Abusi sessuali, Don Lucio Gatti contrattacca: «Erano loro a chiedermi di dormire insieme. Nessuna molestia sessuale»

5 novembre 2012  di Francesca Marruco

«Erano loro che mi chiedevano baci, abbracci e carezze. Erano loro che mi chiedevano di dormire insieme. E io acconsentivo. Ma mai con nessuno di loro è accaduto qualcosa con caratteristiche anche lontanamente sessuali. Mai nessuno di loro è stato spinto a fare qualcosa da me contro la loro volontà». Don Lucio Gatti risponde così alle quattro denunce, non due come era già emerso precedentemente, che gli sono state mosse da altrettanti ex ospiti delle comunità Caritas che gestiva.

Nessuna molestia Nessuna molestia sessuale dunque. Figurarsi un abuso come raccontò un ragazzo di colore alla trasmissione televisiva Le Iene. Quel ragazzo disse che Don Lucio lo costrinse ad avere un rapporto anale con lui. Il prete, ora sospeso dal sacerdozio per cinque anni dalla Curia vescovile di Perugia, nega che quell’evento «si sia mai storicamente verificato». Così come anche quello relativo alla denuncia di un uomo che dal carcere doveva essere trasferito in comunità che ha raccontato di essere stato molestato dal sacerdote.

Solo gesti d’affetto richiesti Diverse versioni invece per altri due episodi. Un ragazzo ospite nella sua comunità di recupero per tossicodipendenti ha denunciato che una sera si ritrovò a dormire nello stesso letto di don Lucio perché il sacerdote lo aveva portato in casa sua per eseguire dei lavoretti di manutenzione. Lì il prete, secondo il racconto del ragazzo, avrebbe cercato un approccio sessuale con lui, e al suo rifiuto si sarebbe masturbato nel letto a fianco a lui. Ora don Lucio dice che erano i ragazzi con cui aveva un «rapporto anche molto forte dal punto di vista fisico» a chiedergli di poter dormire insieme. A chiedergli di poter essere abbracciati da lui. Ma in quel letto lui nega di aver mai fatto qualche gesto sessuale. Avrebbe solo risposto ad una domanda di affetto anche fisico dei ragazzi.

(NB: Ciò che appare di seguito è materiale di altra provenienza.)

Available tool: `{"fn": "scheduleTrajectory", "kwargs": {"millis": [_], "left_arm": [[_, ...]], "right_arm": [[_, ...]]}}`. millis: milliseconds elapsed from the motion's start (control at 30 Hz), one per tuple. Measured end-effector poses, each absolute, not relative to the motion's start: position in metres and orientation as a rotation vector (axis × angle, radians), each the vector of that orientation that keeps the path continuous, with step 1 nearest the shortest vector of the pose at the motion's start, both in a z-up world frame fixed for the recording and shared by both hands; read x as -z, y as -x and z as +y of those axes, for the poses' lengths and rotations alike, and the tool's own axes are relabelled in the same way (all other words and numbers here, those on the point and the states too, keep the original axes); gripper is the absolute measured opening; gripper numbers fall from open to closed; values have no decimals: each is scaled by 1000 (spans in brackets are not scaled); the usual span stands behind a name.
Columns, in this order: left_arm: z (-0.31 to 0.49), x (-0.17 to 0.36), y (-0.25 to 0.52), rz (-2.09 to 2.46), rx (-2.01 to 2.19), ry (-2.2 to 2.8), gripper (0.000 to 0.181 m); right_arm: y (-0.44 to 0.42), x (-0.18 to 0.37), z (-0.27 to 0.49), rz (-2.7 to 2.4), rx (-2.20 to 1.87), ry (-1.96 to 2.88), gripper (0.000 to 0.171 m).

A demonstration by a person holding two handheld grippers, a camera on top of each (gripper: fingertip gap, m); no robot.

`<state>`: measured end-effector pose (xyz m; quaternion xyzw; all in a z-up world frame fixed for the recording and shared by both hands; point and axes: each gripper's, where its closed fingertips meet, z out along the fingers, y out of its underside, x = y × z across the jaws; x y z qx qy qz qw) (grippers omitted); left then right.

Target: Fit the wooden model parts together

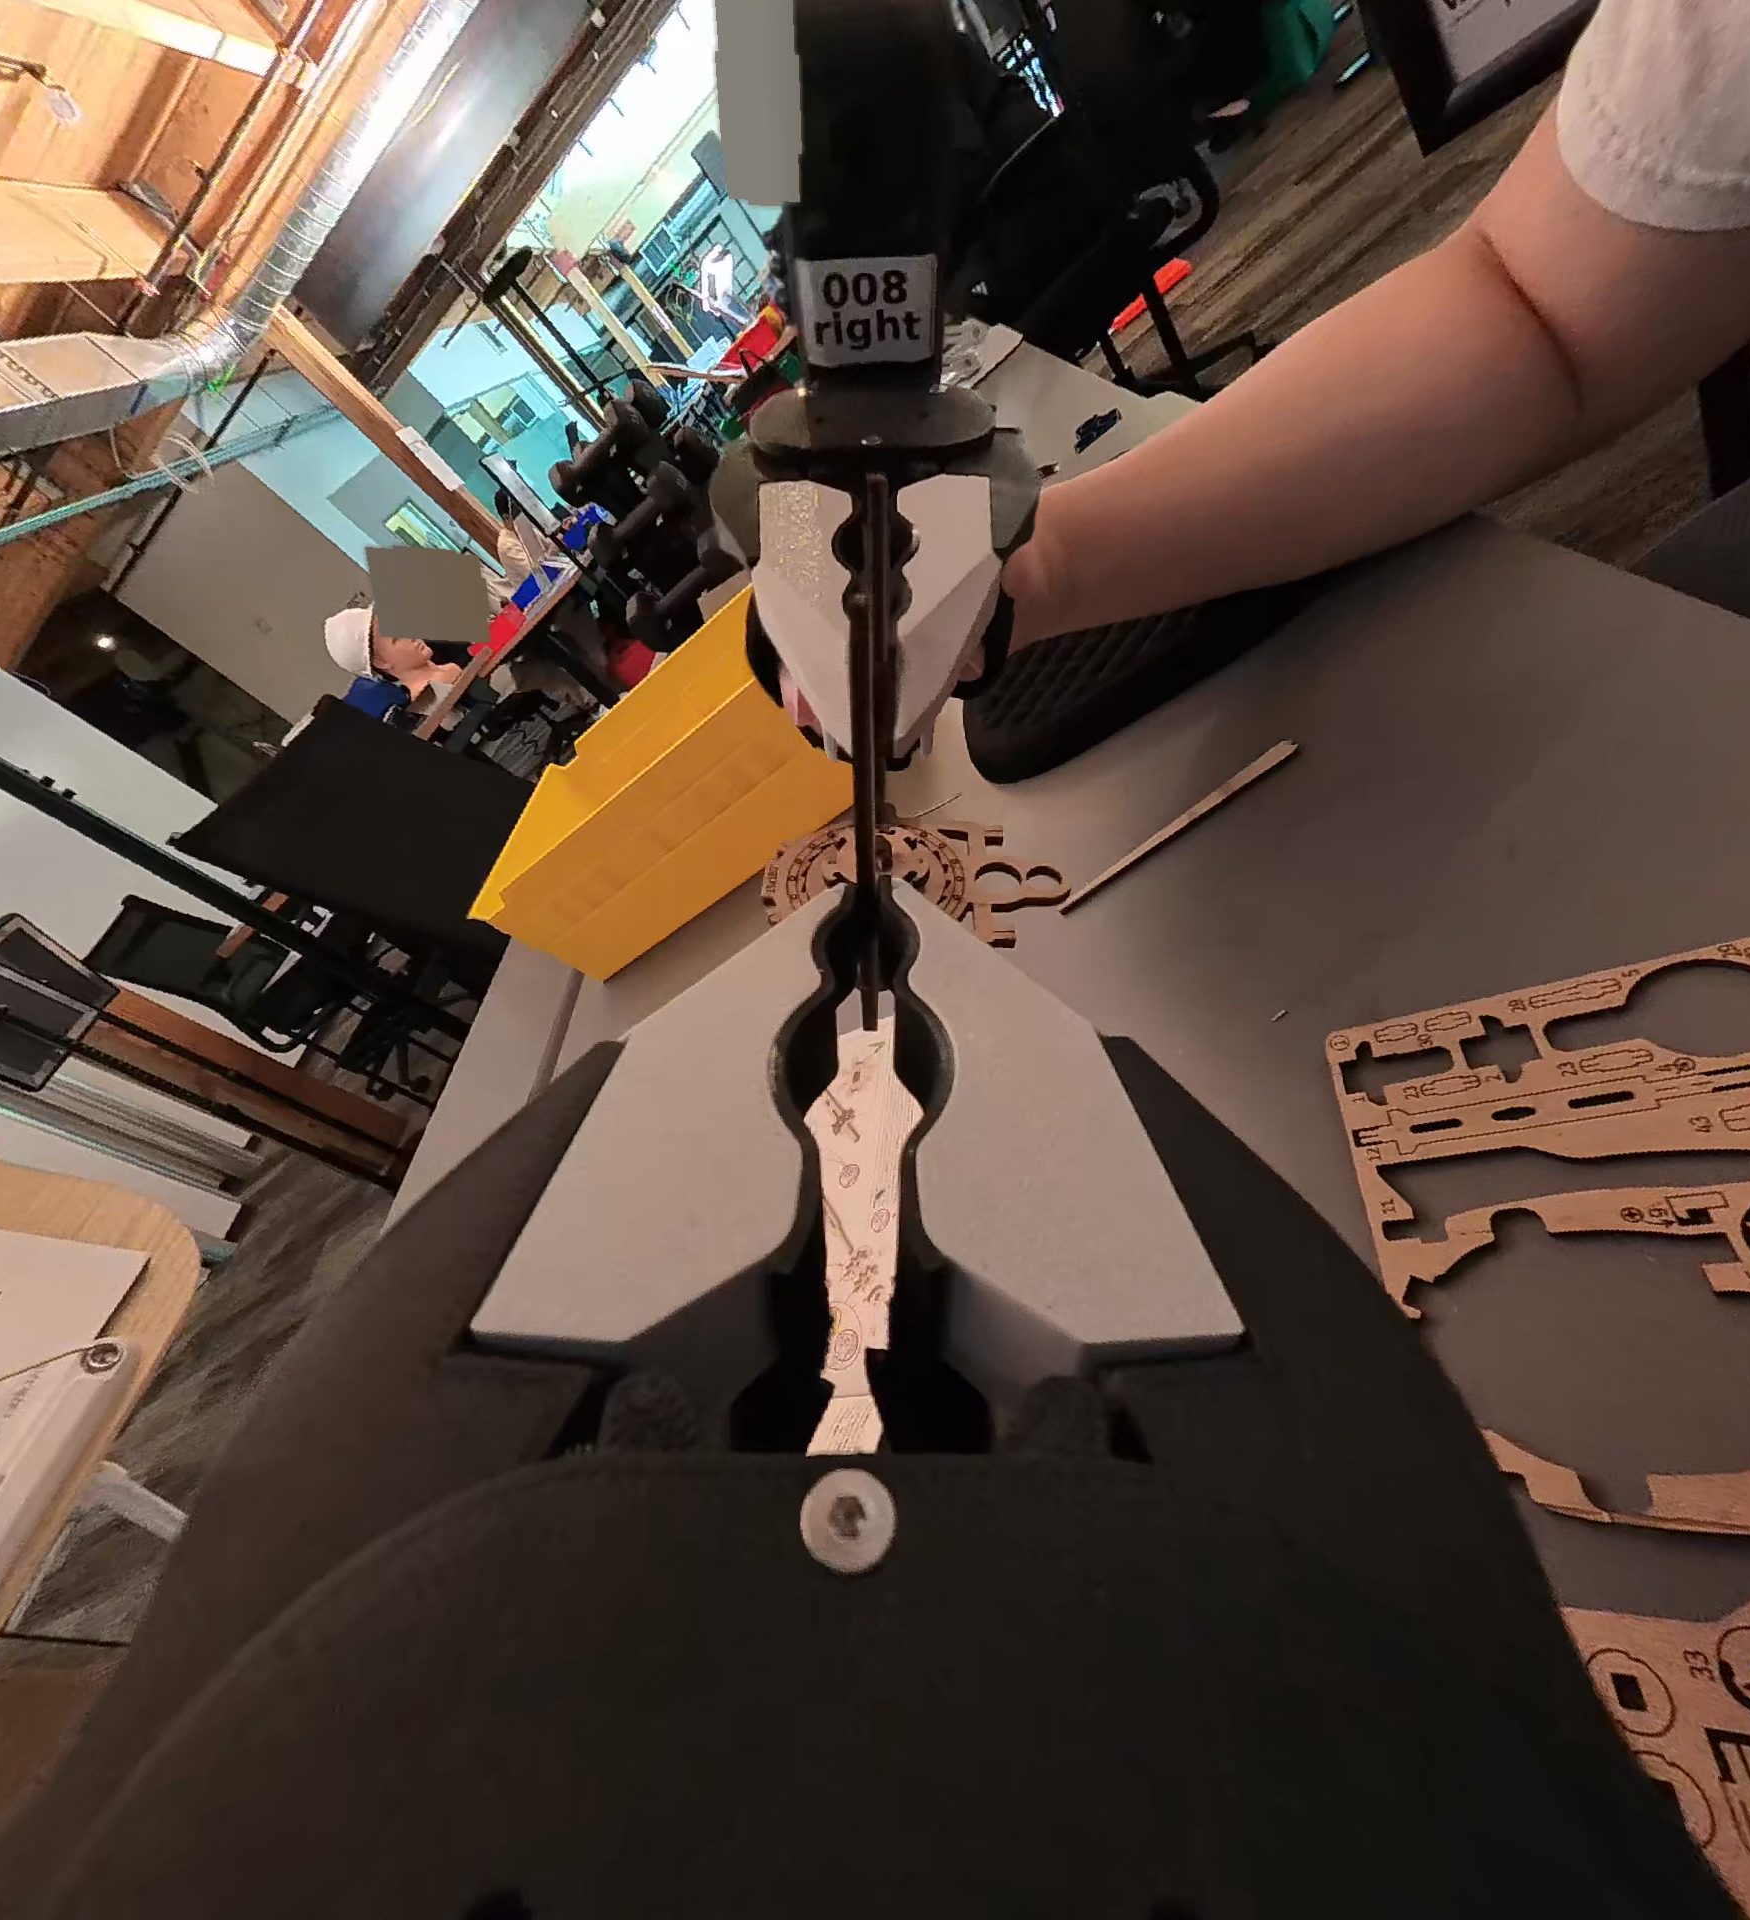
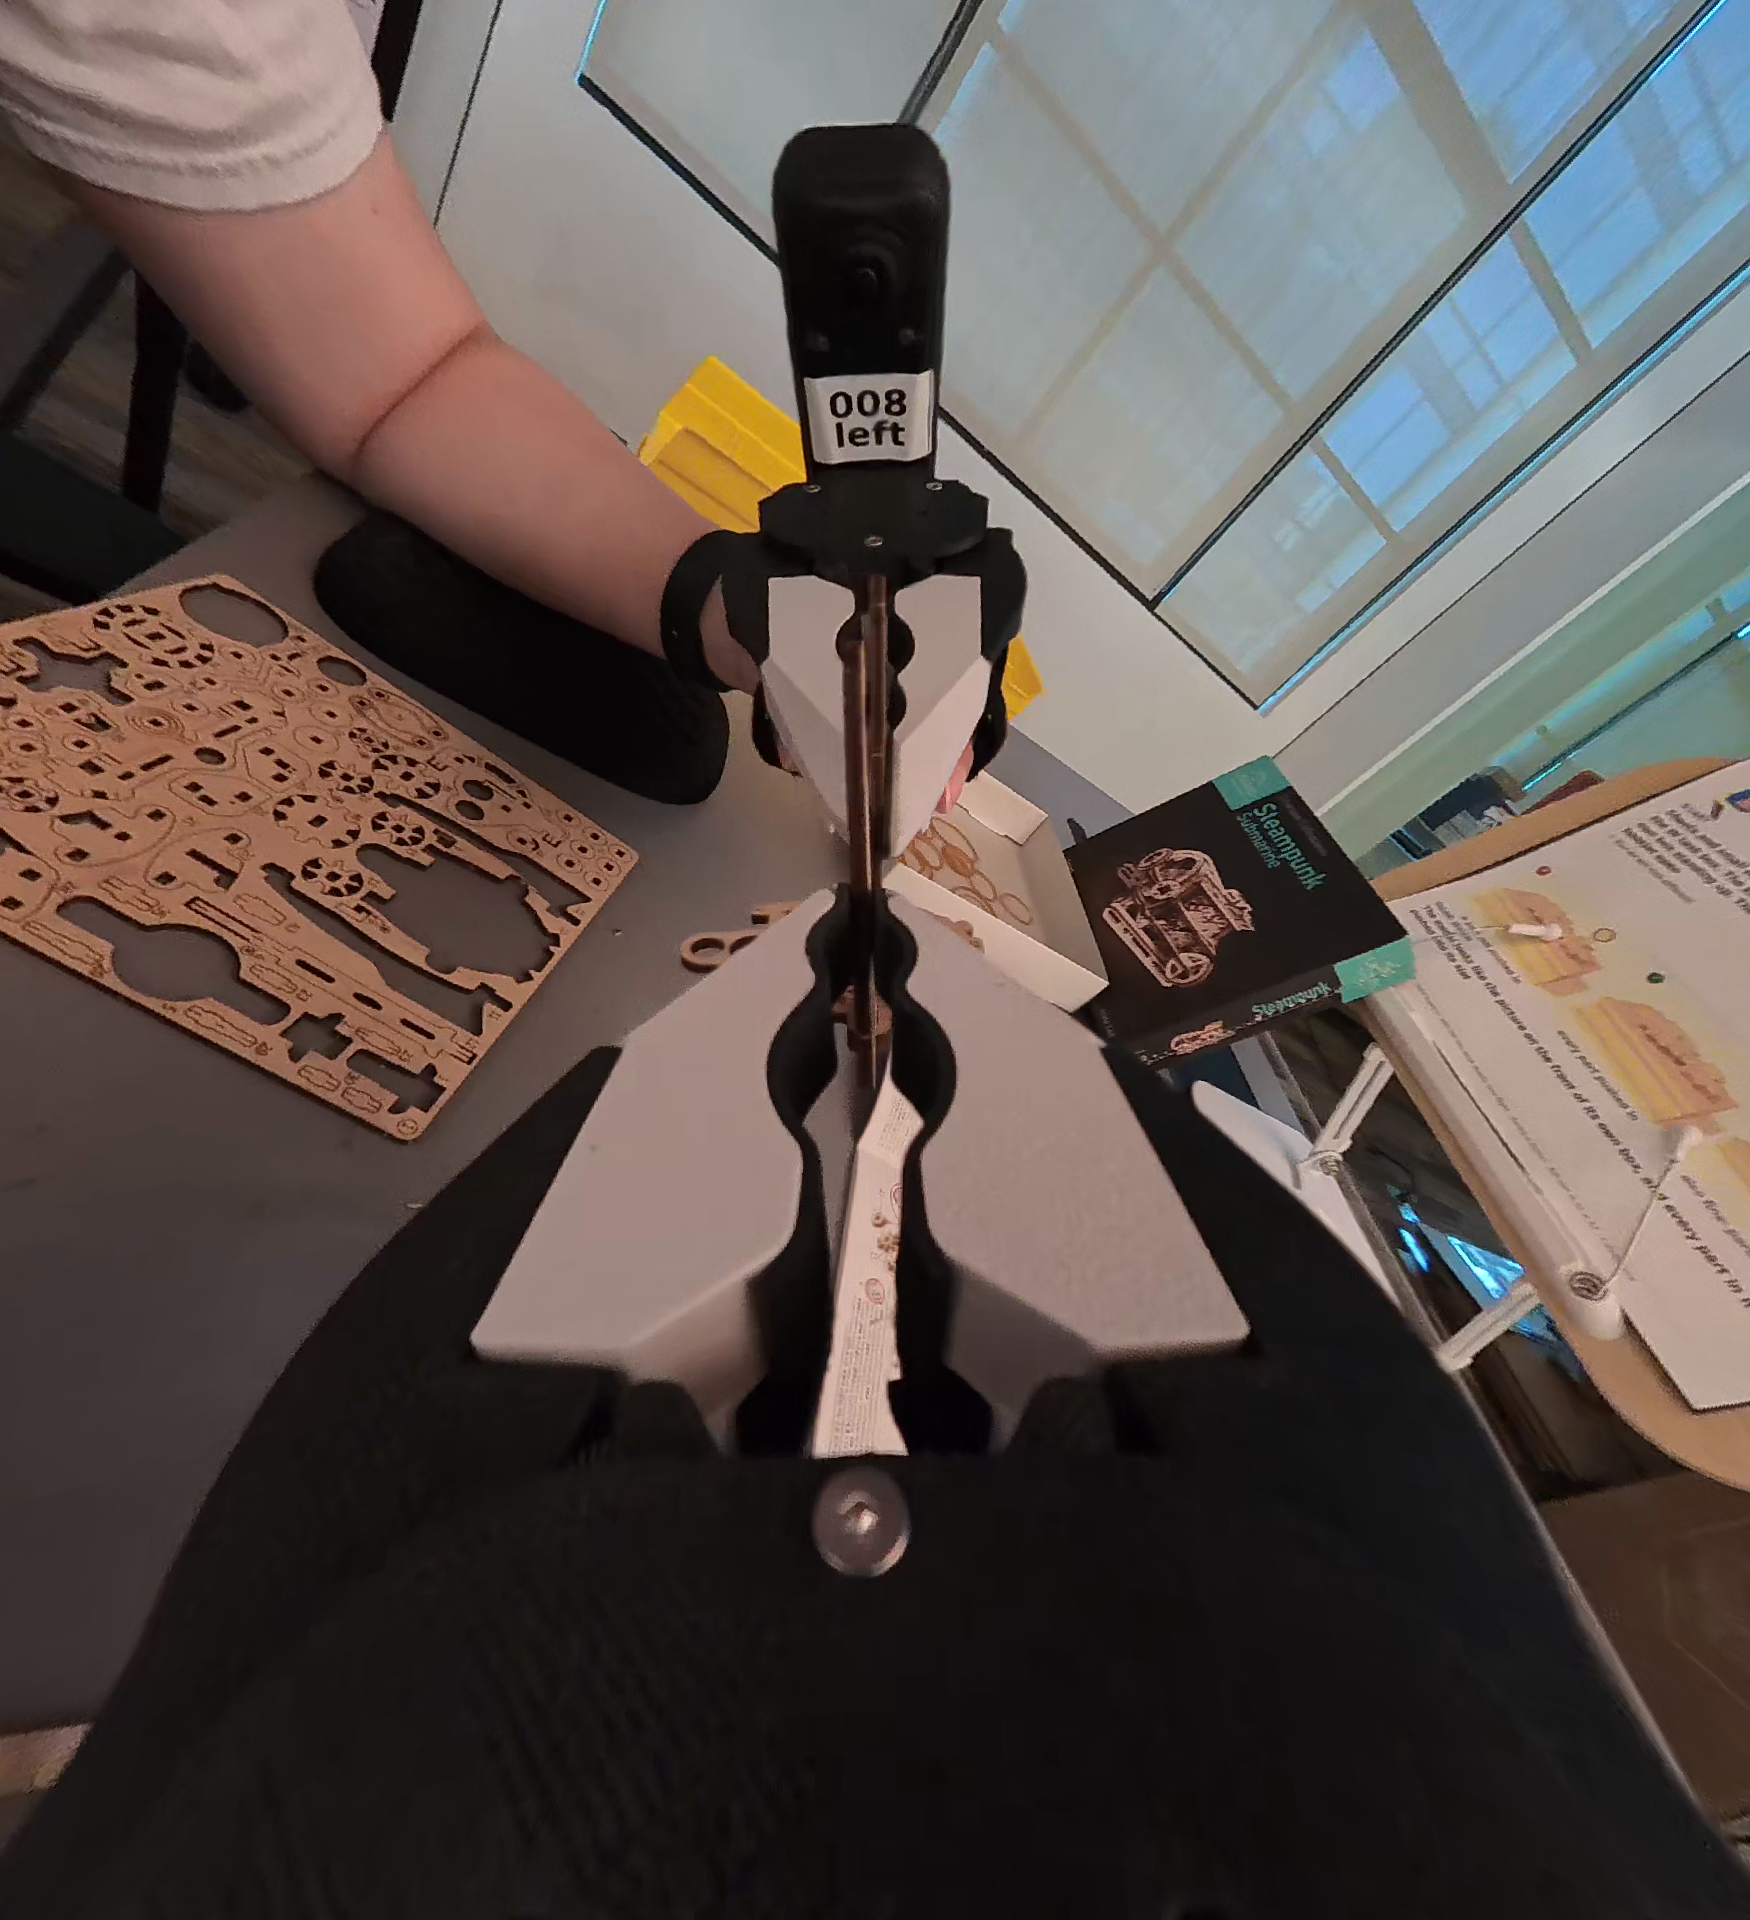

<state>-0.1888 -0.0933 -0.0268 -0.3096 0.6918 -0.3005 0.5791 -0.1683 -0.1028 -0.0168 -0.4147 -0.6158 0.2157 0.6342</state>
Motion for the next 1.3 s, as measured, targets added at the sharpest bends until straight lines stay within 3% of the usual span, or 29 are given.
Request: {"fn": "scheduleTrajectory", "kwargs": {"millis": [200, 367, 933, 1300], "left_arm": [[-91, 28, 189, 1617, 698, 729, 0], [-86, 27, 191, 1595, 685, 733, 0], [-83, 64, 185, 1673, 734, 809, 0], [-73, 54, 184, 1552, 714, 755, 0]], "right_arm": [[168, 19, -100, -1415, -437, 939, 0], [159, 12, -94, -1379, -416, 968, 28], [84, 35, -48, -1278, -362, 1276, 25], [110, 57, -70, -1318, -818, 1419, 27]]}}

La difesa Don Lucio è arrivato in procura a Perugia alle 16 meno qualche minuto accompagnato dal suo avvocato Nicola Di Mario. Ad attenderlo c’era qualche fotografo e un paio di telecamere. Lui ha sorriso. E si è infilato negli uffici in cui lo aspettava il pubblico ministero Massimo Casucci. All’uscita ha optato per una porta secondaria. Per non incappare in pericoli. In quattro ore di domande, il sacerdote, «ha risposto in maniera puntuale contestando una per una tutte le accuse che gli sono state fatte. Ma era indignato per queste». Il legale ha tenuto a sottolineare la «sensibilità della procura perugina per come ha trattato l’indagine e a chiarire che il comportamento del mio cliente mai ha compromesso la libertà personale nella sfera della loro autodeterminazione sessuale dei denuncianti».

Sospeso per comportamenti inopportuni Allora perché cinque anni di sospensione da sacerdozio? E’ presto detto, e secondo Don Lucio e il suo difensore la spiegazione è questa: pur non essendoci stato alcun episodio a sfondo sessuale tra il sacerdote e i denuncianti, c’erano comportamenti quali baci, abbracci, carezze e il dormire insieme che per la Chiesa risultano gravemente immorali un inopportuni se a metterli in pratica è un sacerdote, quindi sufficienti a determinare una sospensione.

Fascicolo unico e proroga delle indagini «Evidentemente devo cambiare il mio modo di approcciarmi alle persone. Ho sempre visto qualcosa di affettuoso e amorevole in quei gesti ma mai niente di sessuale», avrebbe detto ancora il sacerdote. Intanto la procura ha riunificato i quattro fascicoli, figli di quattro diverse denunce, e ha fatto richiesta per una proroga delle indagini al giudice per le indagini preliminari.